The government’s stance on enforcing discrimination law has varied over the years, says Al.

“The courts took the widest possible view of how to interpret the law in 1965 and for 10 years they were very supportive,” he says. “That support began to waver in the late ’70s at the Supreme Court level, but by then the legal system had incorporated some of those views.”

The change in the government’s stance was crucial to changing how employers act in making employment decisions, he adds.

“The employer community has changed and now does not follow views that back in the ’60s they thought of as virtually sacred” — views that supported using employment tests that did not predict performance and negatively affected mostly minorities and women.

Though the government has thus far been unwilling to use the data it collects as a tool to prod companies that underemploy minorities, the Blumrosens have undertaken that task themselves. They recently founded the company EEO1 to offer firms analysis of how their own employment record stacks up relative to their peers.

They say employment lawyers also can use their database to decide whether a prospective case is viable or not. This is important, Al says, because the government’s employment discrimination efforts are small when compared to the weight of thousands of lawsuits filed by private attorneys on behalf of their clients.

Lawsuits filed by private attorneys have become the primary enforcement mechanism for equal opportunity law.

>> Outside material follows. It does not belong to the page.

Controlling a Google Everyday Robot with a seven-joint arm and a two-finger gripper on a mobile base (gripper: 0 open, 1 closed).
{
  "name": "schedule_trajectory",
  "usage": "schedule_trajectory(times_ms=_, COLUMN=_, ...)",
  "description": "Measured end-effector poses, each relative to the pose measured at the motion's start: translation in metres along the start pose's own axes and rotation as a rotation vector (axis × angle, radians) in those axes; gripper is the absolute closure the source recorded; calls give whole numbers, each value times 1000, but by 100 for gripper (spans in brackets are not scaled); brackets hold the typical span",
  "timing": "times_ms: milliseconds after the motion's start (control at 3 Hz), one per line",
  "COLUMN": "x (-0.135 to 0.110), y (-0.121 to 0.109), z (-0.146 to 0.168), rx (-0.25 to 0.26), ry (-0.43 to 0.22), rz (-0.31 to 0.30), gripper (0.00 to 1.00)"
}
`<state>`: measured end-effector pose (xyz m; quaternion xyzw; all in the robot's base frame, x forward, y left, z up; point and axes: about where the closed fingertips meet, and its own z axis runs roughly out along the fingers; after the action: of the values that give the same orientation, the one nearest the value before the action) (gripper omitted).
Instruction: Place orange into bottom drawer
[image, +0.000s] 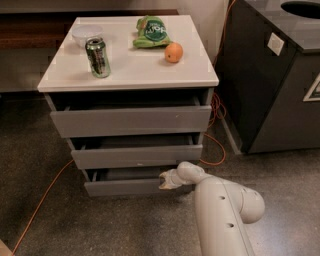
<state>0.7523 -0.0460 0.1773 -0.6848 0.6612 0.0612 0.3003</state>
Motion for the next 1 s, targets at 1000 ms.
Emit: schedule_trajectory(times_ms=1000, x=-1, y=51, z=-9, rx=-8, ry=-31, rz=27, gripper=100)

Producing Historic Results

Al was drawn to issues of discrimination and labor rights at an early age. He grew up in Detroit, the center of the auto industry, which relied heavily on Black labor. At that time, labor was still trying to establish its right to organize and bargain for more pay and better conditions.

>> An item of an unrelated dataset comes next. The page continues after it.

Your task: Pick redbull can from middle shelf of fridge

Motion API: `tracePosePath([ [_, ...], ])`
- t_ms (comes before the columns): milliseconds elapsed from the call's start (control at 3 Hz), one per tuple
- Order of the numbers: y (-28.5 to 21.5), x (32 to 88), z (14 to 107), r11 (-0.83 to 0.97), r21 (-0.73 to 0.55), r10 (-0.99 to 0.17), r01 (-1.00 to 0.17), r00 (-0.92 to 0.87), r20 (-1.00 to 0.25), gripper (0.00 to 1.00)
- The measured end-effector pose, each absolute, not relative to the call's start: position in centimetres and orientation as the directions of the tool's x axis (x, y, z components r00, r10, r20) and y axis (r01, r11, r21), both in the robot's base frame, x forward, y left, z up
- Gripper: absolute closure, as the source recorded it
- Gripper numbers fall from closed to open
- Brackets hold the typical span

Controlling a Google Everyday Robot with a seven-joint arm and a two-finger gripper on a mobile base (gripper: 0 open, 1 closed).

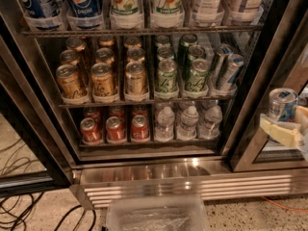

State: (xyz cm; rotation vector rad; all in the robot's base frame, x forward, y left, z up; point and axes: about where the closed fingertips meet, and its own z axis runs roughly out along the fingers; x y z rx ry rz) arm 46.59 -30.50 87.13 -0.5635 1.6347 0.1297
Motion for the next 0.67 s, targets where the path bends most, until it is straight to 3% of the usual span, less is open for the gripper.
tracePosePath([
  [667, -28.8, 46.0, 87.6, 0.753, -0.226, -0.281, -0.618, 0.009, -0.96, 1.0],
])
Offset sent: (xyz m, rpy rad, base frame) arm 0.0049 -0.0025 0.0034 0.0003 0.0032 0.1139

Al remembers traveling by train with his mother to Virginia Beach, Va., at age 5. When the train stopped in Cincinnati, all the Blacks disembarked. Al asked his mother why and she explained that they weren’t allowed to stay on past that stop. He remembers that even at this early age, the segregation on the train struck him as unfair.

The Blumrosens have been stewards of employment discrimination law in the United States since its beginning. Both Al and Ruth have worked on civil rights issues most of their careers, producing historic results. About 10 years ago, they began working primarily with each other on most of their projects.

Meeting at the University of Michigan as law students, Ruth and Al both worked on many state and local anti-discrimination laws, earning reputations that brought them to Washington to consult on the formation of the Equal Employment Opportunity Commission as part of the Civil Rights Act of 1966. At least one member of the couple has worked in the administrations of Presidents Johnson, Ford, Carter, Reagan and Clinton. They proudly point out that they have a record of working for both parties.

In the early 1990s, the couple spent a year in South Africa as Fulbright Scholars, examining whether the U.S. experience with equal employment programs would be useful in the post-apartheid period. Several years later, the Blumrosens taught a seminar together on downsizing and workers’ rights, based on work they later published in two 1998 law review articles.

In between, Al has taught at Rutgers Law School since 1955, where he began teaching torts and labor law, until his involvement in state anti-discrimination law and the EEOC led him to teach about employment discrimination, legislation and the statutory interpretation and administration of laws. In 1972, Ruth began teaching at Rutgers Graduate School of Management, moving in 1980 to the law school as an adjunct professor, a position she holds today.

These days, the couple is looking forward to finally finishing the book project they conceived of 20 years ago. In addition, they’re beginning to market EEO1, a company they intend to use to create more opportunities for underrepresented minorities in the work force.